» ASSIGNMENT:
Below are records; report the number of lines among them that include the word "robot", and nothing further.

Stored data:
<<<<

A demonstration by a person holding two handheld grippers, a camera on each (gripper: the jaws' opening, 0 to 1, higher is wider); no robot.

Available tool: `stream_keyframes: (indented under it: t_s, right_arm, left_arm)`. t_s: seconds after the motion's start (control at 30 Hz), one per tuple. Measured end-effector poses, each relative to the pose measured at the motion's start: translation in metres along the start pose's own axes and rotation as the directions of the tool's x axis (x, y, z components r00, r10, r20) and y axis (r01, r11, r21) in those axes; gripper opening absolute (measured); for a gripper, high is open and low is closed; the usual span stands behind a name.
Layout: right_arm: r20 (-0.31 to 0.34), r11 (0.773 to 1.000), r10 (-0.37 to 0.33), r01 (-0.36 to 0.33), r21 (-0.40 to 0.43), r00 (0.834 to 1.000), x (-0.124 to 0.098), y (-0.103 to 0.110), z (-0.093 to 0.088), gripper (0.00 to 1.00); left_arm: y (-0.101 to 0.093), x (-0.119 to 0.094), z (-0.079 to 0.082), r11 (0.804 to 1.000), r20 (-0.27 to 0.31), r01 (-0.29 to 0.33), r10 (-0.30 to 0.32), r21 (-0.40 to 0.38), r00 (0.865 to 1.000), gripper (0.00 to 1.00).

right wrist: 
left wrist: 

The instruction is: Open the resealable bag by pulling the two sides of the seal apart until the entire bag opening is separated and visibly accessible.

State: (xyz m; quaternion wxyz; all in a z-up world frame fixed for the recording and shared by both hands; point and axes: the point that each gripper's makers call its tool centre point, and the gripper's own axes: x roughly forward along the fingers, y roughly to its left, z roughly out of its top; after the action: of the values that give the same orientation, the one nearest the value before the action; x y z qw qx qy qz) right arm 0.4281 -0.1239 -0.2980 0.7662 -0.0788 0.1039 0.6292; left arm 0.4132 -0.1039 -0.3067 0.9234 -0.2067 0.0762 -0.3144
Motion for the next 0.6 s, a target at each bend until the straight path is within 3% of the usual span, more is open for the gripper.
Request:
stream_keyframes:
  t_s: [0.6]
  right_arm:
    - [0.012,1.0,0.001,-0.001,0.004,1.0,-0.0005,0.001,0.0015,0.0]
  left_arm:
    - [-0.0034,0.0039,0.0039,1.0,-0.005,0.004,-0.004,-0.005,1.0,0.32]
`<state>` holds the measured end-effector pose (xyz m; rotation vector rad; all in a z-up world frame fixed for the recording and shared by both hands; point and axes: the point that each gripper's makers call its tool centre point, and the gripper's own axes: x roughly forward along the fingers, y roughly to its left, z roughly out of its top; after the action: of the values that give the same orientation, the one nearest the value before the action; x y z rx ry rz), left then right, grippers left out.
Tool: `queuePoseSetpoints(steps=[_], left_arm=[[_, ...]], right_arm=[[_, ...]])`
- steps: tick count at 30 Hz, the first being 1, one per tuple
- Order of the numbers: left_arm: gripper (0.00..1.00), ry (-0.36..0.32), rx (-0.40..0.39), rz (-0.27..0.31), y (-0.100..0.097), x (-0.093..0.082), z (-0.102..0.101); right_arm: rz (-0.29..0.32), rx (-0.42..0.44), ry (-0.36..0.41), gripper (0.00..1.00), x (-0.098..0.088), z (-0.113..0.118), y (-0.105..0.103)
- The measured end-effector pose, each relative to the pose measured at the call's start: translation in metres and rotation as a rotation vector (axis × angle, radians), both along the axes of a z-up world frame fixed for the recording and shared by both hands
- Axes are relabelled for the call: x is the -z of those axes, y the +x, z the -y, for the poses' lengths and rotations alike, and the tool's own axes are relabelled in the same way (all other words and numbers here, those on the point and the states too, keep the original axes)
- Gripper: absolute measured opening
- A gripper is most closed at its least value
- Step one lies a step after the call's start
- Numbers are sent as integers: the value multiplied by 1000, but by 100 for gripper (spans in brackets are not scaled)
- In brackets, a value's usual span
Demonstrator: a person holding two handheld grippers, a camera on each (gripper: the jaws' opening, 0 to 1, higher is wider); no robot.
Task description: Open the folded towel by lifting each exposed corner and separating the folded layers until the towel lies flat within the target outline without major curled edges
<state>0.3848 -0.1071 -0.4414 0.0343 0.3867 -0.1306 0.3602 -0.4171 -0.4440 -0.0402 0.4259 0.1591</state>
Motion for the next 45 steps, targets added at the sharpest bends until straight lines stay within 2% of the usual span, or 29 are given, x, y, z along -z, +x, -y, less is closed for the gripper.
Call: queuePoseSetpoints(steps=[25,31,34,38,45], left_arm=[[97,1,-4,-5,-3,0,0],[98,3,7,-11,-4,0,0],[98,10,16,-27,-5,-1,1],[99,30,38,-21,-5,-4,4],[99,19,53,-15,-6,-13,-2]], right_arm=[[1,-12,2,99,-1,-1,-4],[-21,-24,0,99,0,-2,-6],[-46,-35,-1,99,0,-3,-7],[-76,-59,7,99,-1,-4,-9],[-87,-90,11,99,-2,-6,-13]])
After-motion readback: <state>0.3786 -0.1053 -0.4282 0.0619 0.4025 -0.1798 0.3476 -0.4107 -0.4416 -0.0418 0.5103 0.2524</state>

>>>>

» EXERCISE RESULT:
2